O esvaziamento da democracia representativa no Brasil
O significado no dicionário é unânime. Democracia é uma forma de poder que emana do povo, mediante as representatividades partidárias e autonomia das instituições. No Brasil, por exemplo, a tríade Justiça, Legislativo e Executivo está neste contexto democrático. No entanto, em meio à busca pelo poder diminui a fé dos brasileiros naqueles que deveriam agir pelo povo e o sistema político vive um caos com precedentes, inclusive, desde a instauração da República.
A democracia brasileira, por sua vez, pode ser caracterizada pelos dois aspectos presentes no fenômeno, sendo indireta ou direta. De forma geral, o primeiro prevalece, de modo que a população escolhe um representante para tomar as decisões que melhor se adequem ao perfil de nação representada. “Todo o poder emana do povo, que o exerce por meio de representantes eleitos ou diretamente, nos termos desta Constituição”.
Por outro lado, há mecanismos na Constituição que reclassificam a nossa forma de democracia como direta, ou seja, o povo participa diretamente das decisões ao bem comum. Não é bem o que acontecia na Grécia Antiga, onde os cidadãos votavam pelo destino dos gregos, mas a Carta Magna do Brasil também tem pontos em que os brasileiros atuam diretamente nas decisões públicas, sendo o caso dos referendos e plebiscitos.

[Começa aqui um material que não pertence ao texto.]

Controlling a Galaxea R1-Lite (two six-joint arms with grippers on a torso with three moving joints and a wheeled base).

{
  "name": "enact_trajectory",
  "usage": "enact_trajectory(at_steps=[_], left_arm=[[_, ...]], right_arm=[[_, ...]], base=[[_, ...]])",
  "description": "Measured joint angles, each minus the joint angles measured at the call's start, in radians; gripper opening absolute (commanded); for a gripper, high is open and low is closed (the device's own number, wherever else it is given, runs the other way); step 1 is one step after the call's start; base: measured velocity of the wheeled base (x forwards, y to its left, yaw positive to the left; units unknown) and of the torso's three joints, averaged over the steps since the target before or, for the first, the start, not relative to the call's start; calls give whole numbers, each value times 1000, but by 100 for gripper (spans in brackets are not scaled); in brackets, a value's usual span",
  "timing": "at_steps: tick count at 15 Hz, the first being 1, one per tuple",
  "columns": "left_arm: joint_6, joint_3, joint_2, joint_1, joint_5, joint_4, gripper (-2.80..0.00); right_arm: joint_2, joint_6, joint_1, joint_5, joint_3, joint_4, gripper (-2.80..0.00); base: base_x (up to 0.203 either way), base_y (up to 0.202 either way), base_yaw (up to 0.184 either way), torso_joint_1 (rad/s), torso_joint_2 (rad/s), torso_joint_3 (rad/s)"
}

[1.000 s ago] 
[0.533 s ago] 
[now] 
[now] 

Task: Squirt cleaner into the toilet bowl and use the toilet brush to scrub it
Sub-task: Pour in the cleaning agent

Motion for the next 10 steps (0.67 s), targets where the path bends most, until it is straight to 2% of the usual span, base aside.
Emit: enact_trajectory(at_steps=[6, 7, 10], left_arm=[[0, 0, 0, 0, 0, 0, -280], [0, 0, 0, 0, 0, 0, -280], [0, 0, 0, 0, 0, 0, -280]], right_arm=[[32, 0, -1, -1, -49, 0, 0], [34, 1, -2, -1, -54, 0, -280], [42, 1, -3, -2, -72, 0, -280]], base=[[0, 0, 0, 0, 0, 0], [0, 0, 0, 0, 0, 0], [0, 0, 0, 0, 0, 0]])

Com uma democracia semirrepresentativa, num país grandioso em extensão e demografia, várias diferenças sociais complexam as decisões. Quanto a isso, para alcançar o maior número de ideias, surgem os partidos políticos. No entanto, no Brasil, os mesmos passam por uma era sombria e com um futuro não tão empolgante, ainda mais num contexto de corrupção, investigações e coalizões totalmente distintas das ideologias pregadas nas siglas.
"A era da democracia de partidos passou. Embora os partidos permaneçam, eles se tornaram tão desconectados da sociedade mais ampla e buscam uma forma de competição tão sem sentido que não parecem mais capazes de sustentar a democracia na sua forma presente", afirmou Peter Mair, especialista em política comparada e não tão otimistas às instituições partidárias.

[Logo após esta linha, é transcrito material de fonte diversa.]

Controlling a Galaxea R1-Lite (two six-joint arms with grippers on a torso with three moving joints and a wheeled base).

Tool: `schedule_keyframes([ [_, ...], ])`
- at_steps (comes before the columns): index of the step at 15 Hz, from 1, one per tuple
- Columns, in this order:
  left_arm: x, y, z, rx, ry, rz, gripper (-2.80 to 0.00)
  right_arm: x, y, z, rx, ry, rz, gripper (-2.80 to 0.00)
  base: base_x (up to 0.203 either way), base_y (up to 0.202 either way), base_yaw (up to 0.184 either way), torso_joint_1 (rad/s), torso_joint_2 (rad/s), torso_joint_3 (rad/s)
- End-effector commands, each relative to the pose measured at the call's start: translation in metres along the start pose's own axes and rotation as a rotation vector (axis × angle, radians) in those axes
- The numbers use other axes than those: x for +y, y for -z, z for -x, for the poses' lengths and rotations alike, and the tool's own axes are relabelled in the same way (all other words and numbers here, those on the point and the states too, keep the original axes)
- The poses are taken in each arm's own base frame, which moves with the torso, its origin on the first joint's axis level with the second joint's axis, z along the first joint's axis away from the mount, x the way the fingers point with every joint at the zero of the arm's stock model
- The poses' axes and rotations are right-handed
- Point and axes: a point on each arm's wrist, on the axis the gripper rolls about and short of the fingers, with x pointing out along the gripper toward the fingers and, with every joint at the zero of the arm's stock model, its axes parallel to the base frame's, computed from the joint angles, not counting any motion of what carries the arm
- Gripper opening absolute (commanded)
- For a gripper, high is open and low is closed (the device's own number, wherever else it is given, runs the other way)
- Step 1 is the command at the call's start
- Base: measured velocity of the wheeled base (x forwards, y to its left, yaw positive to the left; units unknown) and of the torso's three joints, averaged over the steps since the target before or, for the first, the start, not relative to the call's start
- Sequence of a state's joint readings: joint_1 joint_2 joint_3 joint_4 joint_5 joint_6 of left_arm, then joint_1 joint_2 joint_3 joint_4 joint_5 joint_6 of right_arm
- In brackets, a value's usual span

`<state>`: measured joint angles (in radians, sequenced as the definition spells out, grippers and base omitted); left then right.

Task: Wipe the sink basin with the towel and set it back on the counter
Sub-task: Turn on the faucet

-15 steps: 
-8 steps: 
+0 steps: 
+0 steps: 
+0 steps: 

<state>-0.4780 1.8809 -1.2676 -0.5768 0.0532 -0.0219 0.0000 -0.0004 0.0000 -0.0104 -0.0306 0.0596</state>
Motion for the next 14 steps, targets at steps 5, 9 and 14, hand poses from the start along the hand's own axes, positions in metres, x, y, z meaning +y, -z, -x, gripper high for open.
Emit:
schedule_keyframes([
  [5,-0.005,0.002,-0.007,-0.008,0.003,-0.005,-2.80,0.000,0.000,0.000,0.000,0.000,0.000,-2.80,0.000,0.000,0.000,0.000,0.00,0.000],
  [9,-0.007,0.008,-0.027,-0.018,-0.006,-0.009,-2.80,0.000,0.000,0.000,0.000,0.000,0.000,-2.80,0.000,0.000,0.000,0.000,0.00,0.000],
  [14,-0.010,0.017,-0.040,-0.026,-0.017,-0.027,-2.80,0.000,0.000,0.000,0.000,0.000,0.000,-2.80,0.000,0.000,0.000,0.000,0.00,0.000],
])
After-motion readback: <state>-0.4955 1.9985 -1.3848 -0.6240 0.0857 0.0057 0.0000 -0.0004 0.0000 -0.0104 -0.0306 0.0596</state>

No Brasil, o caso se confirma ao fato de os partidos políticos se tornarem a instituição com menos confiança da população. Mais que abandonar a bandeira, o que se vê no país parece ser o esvaziamento da democracia representativa.
A situação fica pior em exemplos de oligarquias na política. Grupos se formam para que permaneçam no poder. Assim, a estrutura partidária não é usada para canalizar os interesses partidários, mas para servir de trampolim para outros cargos e posições no espectro da força política. “Ao não se sentirem representados, os cidadãos viram as costas para a política e para as agremiações. Dissemina-se o sentimento antipolítica; os eleitores passam a buscar forasteiros – o ‘não político’, o ‘gestor’ e o ‘magistrado’, entre outros – e se afastam cada vez mais da trilha democrática, pela esquerda ou pela direita”.

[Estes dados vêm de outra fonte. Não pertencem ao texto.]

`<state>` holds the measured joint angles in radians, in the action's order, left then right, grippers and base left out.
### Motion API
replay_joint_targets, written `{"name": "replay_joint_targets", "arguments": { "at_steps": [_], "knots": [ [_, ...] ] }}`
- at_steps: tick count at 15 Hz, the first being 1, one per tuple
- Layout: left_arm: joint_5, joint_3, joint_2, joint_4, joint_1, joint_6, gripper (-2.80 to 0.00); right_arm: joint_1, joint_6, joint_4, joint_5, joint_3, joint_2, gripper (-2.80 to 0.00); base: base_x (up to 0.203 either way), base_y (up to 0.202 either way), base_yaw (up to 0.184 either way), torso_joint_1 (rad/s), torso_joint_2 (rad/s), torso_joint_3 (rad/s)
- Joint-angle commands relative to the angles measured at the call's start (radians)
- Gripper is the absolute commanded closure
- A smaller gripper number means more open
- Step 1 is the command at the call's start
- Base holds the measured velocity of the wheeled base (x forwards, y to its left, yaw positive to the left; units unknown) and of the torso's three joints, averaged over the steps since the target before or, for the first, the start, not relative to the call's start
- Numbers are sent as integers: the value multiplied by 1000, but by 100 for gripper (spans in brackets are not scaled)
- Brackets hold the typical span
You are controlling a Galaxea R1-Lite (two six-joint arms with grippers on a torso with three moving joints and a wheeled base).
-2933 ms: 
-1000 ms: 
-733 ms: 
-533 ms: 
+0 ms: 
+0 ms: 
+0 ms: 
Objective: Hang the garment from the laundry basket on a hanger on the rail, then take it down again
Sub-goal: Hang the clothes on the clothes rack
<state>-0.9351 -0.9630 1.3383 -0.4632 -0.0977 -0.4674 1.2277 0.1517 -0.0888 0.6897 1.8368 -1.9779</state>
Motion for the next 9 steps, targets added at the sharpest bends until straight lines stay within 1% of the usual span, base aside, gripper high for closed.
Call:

Tal citação do sociólogo Sérgio Abranches traz à tona exemplos como “Bolsonaro 2018”, Joaquim Barbosa à presidência e, mais recente, um suspiro de melhora com a história de vida e atuação de Herman Benjamin, ministro do Tribunal Superior Eleitoral no julgamento da chapa Dilma-Temer, a respeito do abuso de poder político e econômico em doações de campanha nas eleições de 2014.
O clamor social elege o prefeito celebridade, em São Paulo, o João Dória. Caso semelhante no extremo conservadorismo do magnata e ex-apresentador de TV Donald Trump, recém-eleito presidente dos Estados Unidos. O povo passa a pedir soluções práticas e imediatas, embora, futuramente, as mesmas possam não ser a melhor saída. Tal crise nas instâncias representativas tem como culpados, segundo Mair e outros críticos, os sociais-democratas.
Diferente do pós-Segunda Guerra Mundial, no Brasil, a “Guerra Fria” é interna. Os segmentos políticos que representam a esquerda e a direita no espectro político saem das siglas partidárias e vão às ruas defender as respectivas bandeiras ideológicas. Por um lado, a austeridade liberal e, por outro, um populismo desenfreado que pode por a economia em risco.
Há crise, é inegável. Mas o país já superou outros desafios e pode dar a volta por cima em relação à atualidade e falta de confiança nas instituições partidárias. A ditadura foi afastada, a Terceira República foi criada – pasmem: há democrática dentre as experiências republicanas –, a hiperinflação foi reduzida e houve consideravelmente a redução da pobreza e desigualdade.
A saída, portanto, é revigorar a atual democracia, tornando-a menos vulnerável à corrupção e a grupos oligárquicos. “Precisaremos refundar nossa democracia, redesenhar nosso modelo político e renovar nossa elite política para que possamos surfar as ondas do tsunami de mudanças”, completa Abranches.